In this episode, Founder Frank G. Cannata has improved profitability and label printing on his mind, wondering: If you’re already reselling production printing devices, is moving to labels that far of a stretch? He seeks advice from Frank Mallozzi, who presides over Konica Minolta’s industrial print channel. The two Franks have known each other for 30 years, dating back to before Mallozzi’s time with EFI. Just like office technology dealers, commercial print firms are looking to diversify and invest, Mallozzi says, adding that getting into labeling can be a great option. Plus, label printing is an ideal complement for members of the dealer community who sell cut-sheet, toner-based solutions.
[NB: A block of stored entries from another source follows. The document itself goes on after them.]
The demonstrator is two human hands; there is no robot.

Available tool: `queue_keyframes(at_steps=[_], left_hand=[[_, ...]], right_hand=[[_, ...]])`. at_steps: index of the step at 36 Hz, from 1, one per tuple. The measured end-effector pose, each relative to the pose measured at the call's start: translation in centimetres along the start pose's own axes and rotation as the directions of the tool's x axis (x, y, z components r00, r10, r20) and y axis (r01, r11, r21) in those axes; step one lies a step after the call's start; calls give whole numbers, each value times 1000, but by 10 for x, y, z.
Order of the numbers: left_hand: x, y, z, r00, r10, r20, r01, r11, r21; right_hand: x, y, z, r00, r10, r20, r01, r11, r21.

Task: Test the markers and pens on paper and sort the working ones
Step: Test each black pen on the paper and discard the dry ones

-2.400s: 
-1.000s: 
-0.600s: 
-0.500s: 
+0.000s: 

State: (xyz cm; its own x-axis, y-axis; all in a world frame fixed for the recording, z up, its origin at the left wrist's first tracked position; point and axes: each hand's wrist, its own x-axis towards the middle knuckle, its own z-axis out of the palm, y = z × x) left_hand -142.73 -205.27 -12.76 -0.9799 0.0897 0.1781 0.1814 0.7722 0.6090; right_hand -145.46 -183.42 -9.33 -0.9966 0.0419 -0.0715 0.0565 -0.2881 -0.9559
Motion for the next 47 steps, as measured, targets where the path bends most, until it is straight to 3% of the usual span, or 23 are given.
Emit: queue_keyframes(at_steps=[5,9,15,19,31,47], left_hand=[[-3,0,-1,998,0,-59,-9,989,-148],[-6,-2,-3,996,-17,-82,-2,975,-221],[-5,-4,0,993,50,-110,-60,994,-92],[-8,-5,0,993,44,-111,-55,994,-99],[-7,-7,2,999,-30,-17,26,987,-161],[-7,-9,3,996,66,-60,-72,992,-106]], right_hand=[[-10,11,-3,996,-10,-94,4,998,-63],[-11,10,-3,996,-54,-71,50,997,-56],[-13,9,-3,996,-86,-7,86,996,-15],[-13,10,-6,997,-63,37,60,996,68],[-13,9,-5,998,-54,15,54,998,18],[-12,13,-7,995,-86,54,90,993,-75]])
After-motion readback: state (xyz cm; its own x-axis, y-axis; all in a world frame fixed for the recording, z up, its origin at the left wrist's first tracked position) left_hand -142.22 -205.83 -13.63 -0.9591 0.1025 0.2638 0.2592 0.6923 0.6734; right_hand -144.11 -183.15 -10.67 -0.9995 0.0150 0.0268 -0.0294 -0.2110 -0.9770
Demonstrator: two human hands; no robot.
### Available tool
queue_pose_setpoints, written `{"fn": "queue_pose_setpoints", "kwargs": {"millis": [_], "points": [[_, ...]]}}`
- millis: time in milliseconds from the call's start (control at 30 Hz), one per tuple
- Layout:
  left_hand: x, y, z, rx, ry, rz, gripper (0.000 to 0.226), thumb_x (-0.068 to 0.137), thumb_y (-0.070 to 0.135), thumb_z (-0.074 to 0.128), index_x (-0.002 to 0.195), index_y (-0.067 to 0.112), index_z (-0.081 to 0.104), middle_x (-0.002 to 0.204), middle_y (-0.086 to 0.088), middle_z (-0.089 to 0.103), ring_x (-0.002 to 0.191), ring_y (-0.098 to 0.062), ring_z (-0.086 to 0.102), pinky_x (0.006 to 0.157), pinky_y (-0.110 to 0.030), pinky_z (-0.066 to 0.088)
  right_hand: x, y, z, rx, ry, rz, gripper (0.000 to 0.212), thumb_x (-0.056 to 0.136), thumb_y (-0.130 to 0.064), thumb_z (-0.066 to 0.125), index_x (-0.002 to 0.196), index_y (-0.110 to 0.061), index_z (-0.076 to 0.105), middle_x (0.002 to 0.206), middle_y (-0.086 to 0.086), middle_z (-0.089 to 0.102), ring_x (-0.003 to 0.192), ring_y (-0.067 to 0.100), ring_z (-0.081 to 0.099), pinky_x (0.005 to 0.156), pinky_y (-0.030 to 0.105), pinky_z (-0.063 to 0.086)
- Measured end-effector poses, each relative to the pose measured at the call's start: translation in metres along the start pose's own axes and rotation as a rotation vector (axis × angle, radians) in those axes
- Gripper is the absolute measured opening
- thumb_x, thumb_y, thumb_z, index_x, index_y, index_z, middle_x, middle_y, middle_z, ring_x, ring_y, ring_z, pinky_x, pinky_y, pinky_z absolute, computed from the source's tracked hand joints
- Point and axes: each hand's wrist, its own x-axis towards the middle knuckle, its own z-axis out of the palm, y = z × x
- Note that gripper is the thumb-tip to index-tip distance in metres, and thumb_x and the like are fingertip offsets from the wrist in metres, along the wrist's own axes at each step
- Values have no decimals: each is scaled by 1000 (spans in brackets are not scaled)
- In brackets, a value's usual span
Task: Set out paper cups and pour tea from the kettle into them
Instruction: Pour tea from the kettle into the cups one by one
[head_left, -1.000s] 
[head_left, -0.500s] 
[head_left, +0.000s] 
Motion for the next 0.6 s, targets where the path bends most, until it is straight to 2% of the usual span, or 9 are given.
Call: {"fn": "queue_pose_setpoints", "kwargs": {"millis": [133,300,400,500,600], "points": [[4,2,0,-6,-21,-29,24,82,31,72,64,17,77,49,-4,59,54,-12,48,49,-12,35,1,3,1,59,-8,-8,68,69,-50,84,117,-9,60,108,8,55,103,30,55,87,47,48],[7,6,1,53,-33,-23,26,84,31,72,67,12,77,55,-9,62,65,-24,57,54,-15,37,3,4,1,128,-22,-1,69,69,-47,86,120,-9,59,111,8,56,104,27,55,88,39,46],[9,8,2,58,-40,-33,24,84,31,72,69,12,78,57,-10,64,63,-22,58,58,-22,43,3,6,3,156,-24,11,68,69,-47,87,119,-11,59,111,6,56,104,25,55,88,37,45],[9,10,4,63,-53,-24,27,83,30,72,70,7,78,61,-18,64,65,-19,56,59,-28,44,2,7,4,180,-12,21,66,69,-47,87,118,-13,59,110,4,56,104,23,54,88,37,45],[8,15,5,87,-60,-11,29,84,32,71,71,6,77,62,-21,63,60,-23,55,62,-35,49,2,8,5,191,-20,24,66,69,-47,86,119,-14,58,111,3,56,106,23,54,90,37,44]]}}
Label printing is familiar
Many dealer organizations have the necessary pre- and post-sale support infrastructure in place, Mallozzi points out, and they’re already servicing the print engines used for labels. To sell labels, an effective go-to-market strategy is key, he notes. If your reps are already selling cut-sheet products, they need to ask existing customers a few more discovery questions, such as, “Are you doing any label work?” The magical question, says Mallozzi, revolves around outsourcing. Are they jobbing out labels and, if so, in what quantities? The possibility of bringing label work in-house could grab their attention. So, if you’re a dealership already into production printing, Cannata believes it might be time to consider graduating to the label business as a natural extension. Mallozzi concludes by citing toner’s start-and-stop advantages over inkjet technology. Digital label presses that use dry toner don’t need to be primed daily to optimize print performance, he explains. Another advantage is faster service response time, which helps differentiate Konica Minolta in the industrial print space. By responding more quickly, the OEM partner can help to “lock out the competition,” he stresses.